Classical dimensionality reduction technique: - Objective: Find directions of maximum variance - Covariance matrix: C = \frac{1}{n-1}X^TX for centered data matrix X - Solution: Eigenvectors of covariance matrix - Connection to SVD: PCA eigenvectors are SVD right singular vectors

1.3 Optimization Fundamentals

Objective Functions

Understanding what we optimize in embedding: - Reconstruction error: How well embeddings recreate original data - Preservation metrics: Maintaining distances, similarities, or other properties - Regularization: Preventing overfitting and ensuring generalization

Gradient-Based Optimization

Essential for neural embedding methods: - Gradient descent: \theta_{t+1} = \theta_t - \alpha \nabla_\theta L(\theta_t) - Stochastic gradient descent: Using random samples for efficiency - Learning rate scheduling: Adaptive step sizes - Convergence criteria: When to stop optimization

Constrained Optimization

For embedding problems with constraints: - Orthogonality constraints: When embedding vectors must be orthogonal - Norm constraints: Limiting embedding vector magnitudes - Lagrange multipliers: Mathematical tool for handling constraints

1.4 Distance and Similarity Measures

Metric Properties

Understanding what makes a good distance measure: - Non-negativity: d(x,y) \geq 0 - Symmetry: d(x,y) = d(y,x) - Triangle inequality: d(x,z) \leq d(x,y) + d(y,z) - Identity: d(x,y) = 0 if and only if x = y

Common Distance Functions

  • Euclidean distance: ||x - y||_2
  • Cosine similarity: \frac{x \cdot y}{||x|| ||y||}
  • Manhattan distance: ||x - y||_1
  • Jaccard similarity: For set-based comparisons

Embedding Quality Metrics

How to evaluate if embeddings preserve important properties: - Distance preservation: Do similar nodes remain close? - Neighborhood preservation: Are local structures maintained? - Global structure: Are long-range relationships captured?

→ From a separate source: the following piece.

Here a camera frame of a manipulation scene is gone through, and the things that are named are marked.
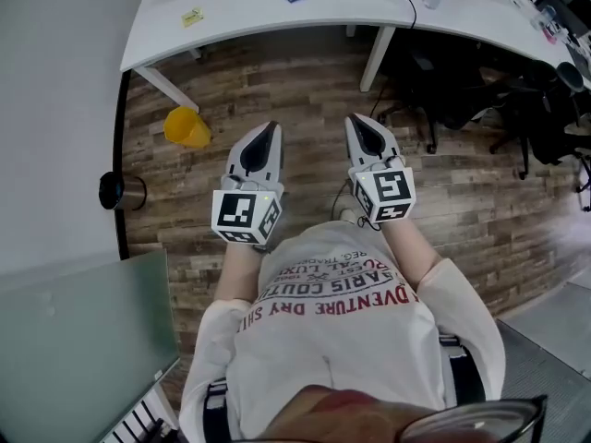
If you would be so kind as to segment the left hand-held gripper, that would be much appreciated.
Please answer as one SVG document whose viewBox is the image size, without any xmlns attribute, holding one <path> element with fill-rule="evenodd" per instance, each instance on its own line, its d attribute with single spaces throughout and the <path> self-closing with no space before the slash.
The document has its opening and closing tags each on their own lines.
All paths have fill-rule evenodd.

1.5 High-Dimensional Data Analysis

Curse of Dimensionality

Understanding challenges with high-dimensional spaces: - Distance concentration: All points become equidistant in high dimensions - Sparsity: High-dimensional spaces are mostly empty - Visualization challenges: Difficulty interpreting high-dimensional data

Manifold Learning

Assumption underlying many embedding methods: - Manifold hypothesis: High-dimensional data lies on lower-dimensional manifolds - Local linearity: Small neighborhoods can be approximated linearly - Intrinsic dimensionality: True degrees of freedom in the data

1.6 Computational Considerations

Scalability Issues

Challenges with large networks: - Matrix operations: O(n³) complexity for eigenvalue decomposition - Memory requirements: Storing large adjacency matrices - Approximation methods: Trading accuracy for computational efficiency

Sparse Matrix Techniques

Essential for large network analysis: - Sparse storage: Only storing non-zero entries - Iterative methods: Lanczos algorithm for eigenvalues - Random sampling: Approximating matrix operations

These mathematical foundations provide the theoretical basis for understanding how embedding methods transform high-dimensional network structures into meaningful low-dimensional representations.